Second partial derivatives Find the four second partial derivatives of the following functions. $$f(x, y)=2 x^{5} y^{2}+x^{2} y$$

Short Answer

Expert verified
Question: Find the four second partial derivatives of the function $$f(x, y)=2 x^{5} y^{2}+x^{2} y$$. Answer: The four second partial derivatives are: 1. $$f_{xx} = 40x^{3}y^{2} + 2y$$ 2. $$f_{yy} = 4x^{5}$$ 3. $$f_{xy} = 20x^{4}y + 2x$$ 4. $$f_{yx} = 20x^{4}y + 2x$$

Step by step solution

01

Find the first partial derivatives with respect to x and y

To find the first partial derivatives, we differentiate the given function with respect to each variable, treating the other variable as a constant: First Partial derivative with respect to x (denoted as \(f_x\)): $$f_x = \frac{\partial}{\partial x} (2x^{5}y^{2} + x^{2}y) = 10x^{4}y^{2} + 2xy$$ First Partial derivative with respect to y (denoted as \(f_y\)): $$f_y = \frac{\partial}{\partial y} (2x^{5}y^{2} + x^{2}y) = 4x^{5}y + x^{2}$$
02

Find second partial derivatives with respect to x (denoted as \(f_{xx}\)) and y (denoted as \(f_{yy}\))

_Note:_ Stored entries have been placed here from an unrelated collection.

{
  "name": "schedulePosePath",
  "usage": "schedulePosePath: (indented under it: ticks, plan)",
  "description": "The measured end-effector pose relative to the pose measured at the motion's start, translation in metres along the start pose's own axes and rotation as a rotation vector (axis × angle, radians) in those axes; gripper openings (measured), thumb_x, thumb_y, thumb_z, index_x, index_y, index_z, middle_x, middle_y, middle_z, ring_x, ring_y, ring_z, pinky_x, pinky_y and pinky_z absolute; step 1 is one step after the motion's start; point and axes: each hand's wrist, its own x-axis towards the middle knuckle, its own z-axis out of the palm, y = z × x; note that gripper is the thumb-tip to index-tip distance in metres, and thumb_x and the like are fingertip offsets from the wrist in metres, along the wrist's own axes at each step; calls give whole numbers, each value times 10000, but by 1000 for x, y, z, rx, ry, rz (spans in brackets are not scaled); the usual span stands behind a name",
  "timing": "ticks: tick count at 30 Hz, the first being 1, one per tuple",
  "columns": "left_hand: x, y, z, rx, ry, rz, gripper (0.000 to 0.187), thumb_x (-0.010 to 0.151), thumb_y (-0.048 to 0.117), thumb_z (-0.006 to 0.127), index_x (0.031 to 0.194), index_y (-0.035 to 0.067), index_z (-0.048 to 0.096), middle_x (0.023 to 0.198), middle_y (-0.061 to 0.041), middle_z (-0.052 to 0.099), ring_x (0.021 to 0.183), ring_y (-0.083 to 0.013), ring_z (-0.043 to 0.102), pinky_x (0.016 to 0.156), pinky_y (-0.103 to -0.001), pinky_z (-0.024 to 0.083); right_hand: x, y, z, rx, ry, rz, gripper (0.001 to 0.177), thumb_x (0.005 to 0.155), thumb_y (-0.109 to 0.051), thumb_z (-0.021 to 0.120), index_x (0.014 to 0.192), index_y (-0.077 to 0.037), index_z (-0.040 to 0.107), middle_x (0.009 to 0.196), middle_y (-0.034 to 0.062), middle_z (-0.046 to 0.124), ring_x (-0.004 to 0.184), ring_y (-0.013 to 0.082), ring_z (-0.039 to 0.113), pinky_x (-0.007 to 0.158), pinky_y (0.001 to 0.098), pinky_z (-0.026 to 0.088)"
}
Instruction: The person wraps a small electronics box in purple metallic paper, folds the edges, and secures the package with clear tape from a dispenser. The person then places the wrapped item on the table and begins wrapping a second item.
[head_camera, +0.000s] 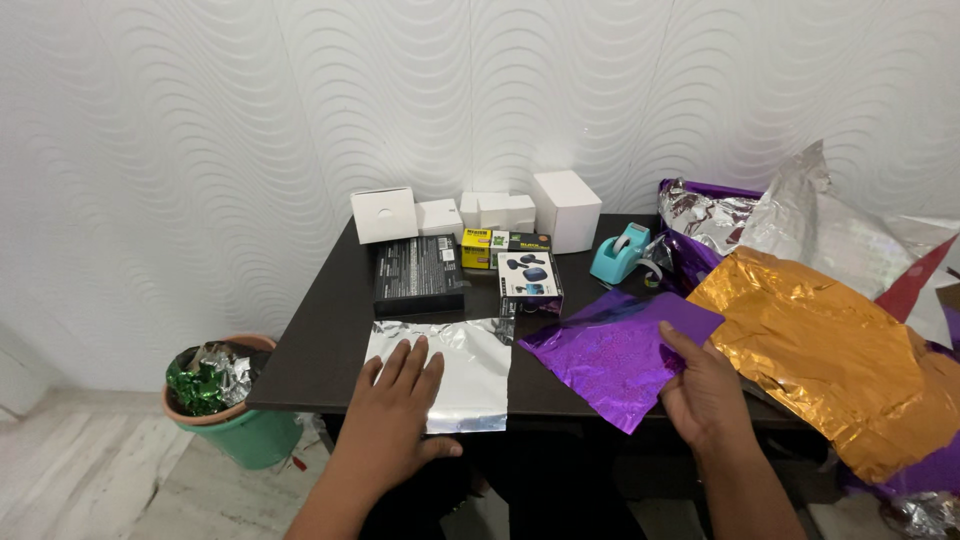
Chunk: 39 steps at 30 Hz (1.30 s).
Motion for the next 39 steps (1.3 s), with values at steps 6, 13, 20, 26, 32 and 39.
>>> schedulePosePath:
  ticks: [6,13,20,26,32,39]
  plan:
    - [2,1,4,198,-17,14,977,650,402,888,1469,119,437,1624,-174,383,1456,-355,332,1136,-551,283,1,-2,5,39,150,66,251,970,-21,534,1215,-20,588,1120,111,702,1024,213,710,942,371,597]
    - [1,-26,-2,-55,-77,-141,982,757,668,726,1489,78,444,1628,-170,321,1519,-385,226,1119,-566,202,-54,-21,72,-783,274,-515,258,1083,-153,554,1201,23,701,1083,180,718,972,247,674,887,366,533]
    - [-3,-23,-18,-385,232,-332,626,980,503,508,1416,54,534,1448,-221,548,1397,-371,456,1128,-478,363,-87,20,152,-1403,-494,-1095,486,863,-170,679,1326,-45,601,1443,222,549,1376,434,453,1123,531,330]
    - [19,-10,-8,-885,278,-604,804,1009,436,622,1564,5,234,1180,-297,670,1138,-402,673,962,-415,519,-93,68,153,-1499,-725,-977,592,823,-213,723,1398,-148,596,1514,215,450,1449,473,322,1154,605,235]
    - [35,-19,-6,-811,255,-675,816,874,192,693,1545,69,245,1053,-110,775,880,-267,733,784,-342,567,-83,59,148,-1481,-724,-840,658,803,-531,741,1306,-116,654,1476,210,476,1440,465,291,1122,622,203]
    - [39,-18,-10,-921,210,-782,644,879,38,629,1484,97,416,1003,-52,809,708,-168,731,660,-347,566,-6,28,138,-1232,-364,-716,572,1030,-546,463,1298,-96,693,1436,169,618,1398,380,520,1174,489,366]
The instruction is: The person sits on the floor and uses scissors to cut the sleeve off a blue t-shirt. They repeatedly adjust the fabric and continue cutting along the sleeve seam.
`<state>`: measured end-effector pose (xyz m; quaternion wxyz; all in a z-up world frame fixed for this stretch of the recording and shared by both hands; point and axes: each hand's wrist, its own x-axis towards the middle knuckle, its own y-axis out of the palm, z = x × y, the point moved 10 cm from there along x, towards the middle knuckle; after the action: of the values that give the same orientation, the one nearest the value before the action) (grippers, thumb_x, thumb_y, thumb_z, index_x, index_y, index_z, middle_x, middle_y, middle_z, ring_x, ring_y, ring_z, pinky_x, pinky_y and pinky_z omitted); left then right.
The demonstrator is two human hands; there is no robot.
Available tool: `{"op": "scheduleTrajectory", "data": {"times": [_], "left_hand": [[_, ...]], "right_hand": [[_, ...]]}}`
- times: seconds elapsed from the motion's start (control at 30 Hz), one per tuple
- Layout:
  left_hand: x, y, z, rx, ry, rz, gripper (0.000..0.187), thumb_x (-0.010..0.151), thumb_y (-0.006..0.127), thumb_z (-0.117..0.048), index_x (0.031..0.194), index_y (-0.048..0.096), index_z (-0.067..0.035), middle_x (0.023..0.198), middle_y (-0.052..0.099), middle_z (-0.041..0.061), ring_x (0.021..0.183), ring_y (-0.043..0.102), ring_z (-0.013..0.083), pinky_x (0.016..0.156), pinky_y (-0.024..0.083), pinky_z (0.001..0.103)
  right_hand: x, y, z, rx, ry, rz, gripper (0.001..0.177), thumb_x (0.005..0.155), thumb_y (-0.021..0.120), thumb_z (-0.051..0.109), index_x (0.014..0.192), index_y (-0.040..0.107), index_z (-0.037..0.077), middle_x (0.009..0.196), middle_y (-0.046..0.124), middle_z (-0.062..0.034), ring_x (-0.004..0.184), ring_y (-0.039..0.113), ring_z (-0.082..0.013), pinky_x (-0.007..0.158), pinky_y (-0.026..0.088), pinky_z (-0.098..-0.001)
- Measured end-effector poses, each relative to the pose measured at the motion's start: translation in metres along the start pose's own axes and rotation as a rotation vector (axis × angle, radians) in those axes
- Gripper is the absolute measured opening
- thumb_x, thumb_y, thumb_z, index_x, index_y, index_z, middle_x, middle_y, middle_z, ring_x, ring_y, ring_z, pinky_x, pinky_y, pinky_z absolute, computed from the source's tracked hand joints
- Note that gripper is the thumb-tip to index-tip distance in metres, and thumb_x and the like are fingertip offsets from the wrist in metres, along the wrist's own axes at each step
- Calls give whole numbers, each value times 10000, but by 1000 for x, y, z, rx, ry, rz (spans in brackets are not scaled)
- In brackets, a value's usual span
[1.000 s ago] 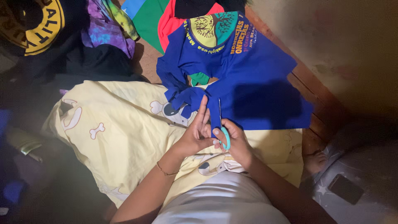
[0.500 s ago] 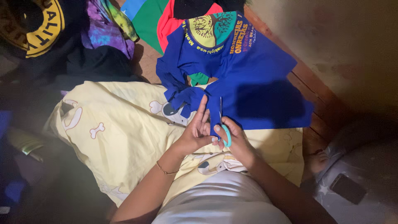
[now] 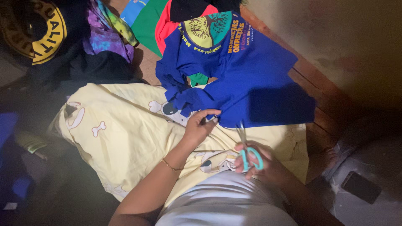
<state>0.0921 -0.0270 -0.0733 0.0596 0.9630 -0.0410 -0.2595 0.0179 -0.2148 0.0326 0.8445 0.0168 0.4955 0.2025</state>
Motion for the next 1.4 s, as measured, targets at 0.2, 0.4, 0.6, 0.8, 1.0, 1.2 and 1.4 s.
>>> {"op": "scheduleTrajectory", "data": {"times": [0.2,0.4,0.6,0.8,1.0,1.2,1.4], "left_hand": [[-61,-10,-82,275,621,-390,296,749,800,10,1019,689,-38,1059,607,171,972,584,310,836,467,399],[-29,19,-13,308,-73,-95,288,855,787,-247,1029,669,-50,804,669,109,736,652,279,684,519,395],[20,32,19,143,-387,-2,400,893,769,-399,763,658,-37,586,617,48,575,593,199,541,433,318],[12,53,13,-365,-126,-70,171,938,720,-151,863,607,-48,698,616,4,583,533,88,487,416,257],[-4,40,-19,-553,304,-182,330,970,724,117,1082,446,-20,872,442,-28,729,411,36,633,375,212],[-9,60,-37,-434,185,168,630,904,646,112,1485,482,-67,1114,587,-43,822,515,-1,675,431,160],[6,42,-42,-483,182,293,753,971,640,131,1654,407,-83,1245,650,-8,882,522,-3,734,431,144]], "right_hand": [[-14,-23,-31,193,24,-45,551,932,487,429,1348,499,68,1037,729,-220,895,763,-307,662,630,-371],[-15,-28,-36,71,-11,-52,561,943,510,434,1372,501,72,1048,724,-186,914,758,-278,685,631,-358],[-16,-20,-31,119,-80,43,568,957,544,407,1391,476,48,1100,707,-210,969,745,-294,704,629,-364],[-18,-21,-43,220,-66,40,592,974,490,458,1398,480,45,1123,703,-199,988,740,-274,713,616,-338],[-20,-15,-35,142,-2,17,625,973,455,514,1400,498,59,1115,719,-173,953,743,-226,701,587,-304],[-9,-2,-27,62,-3,3,607,939,490,501,1398,477,104,1078,726,-147,924,738,-230,602,552,-286],[9,19,-8,50,-108,42,549,991,502,462,1373,520,68,996,702,-125,862,689,-186,569,518,-270]]}}
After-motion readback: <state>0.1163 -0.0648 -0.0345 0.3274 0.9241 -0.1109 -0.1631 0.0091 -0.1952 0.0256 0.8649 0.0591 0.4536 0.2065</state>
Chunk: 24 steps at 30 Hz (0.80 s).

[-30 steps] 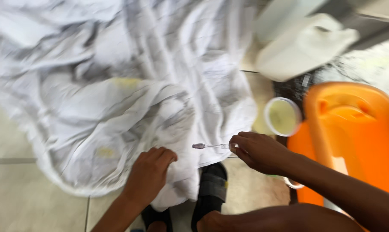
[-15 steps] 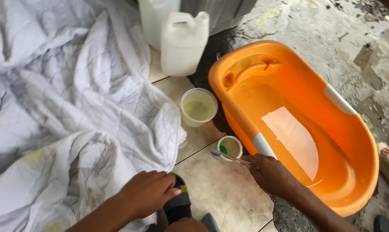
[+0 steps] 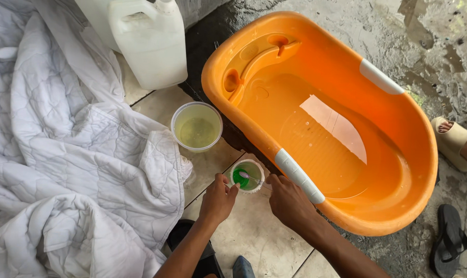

Now, we differentiate the first partial derivatives with respect to their respective variables once more: Second Partial derivative with respect to x (\(f_{xx}\)): $$f_{xx} = \frac{\partial^2}{\partial x^2} (2x^{5}y^{2} + x^{2}y) = \frac{\partial}{\partial x}(10x^{4}y^{2} + 2xy) = 40x^{3}y^{2} + 2y$$ Second Partial derivative with respect to y (\(f_{yy}\)): $$f_{yy} = \frac{\partial^2}{\partial y^2} (2x^{5}y^{2} + x^{2}y) = \frac{\partial}{\partial y}(4x^{5}y + x^{2}) = 4x^{5}$$
03

Find mixed second partial derivatives with respect to x and y (denoted as \(f_{xy}\) and \(f_{yx}\))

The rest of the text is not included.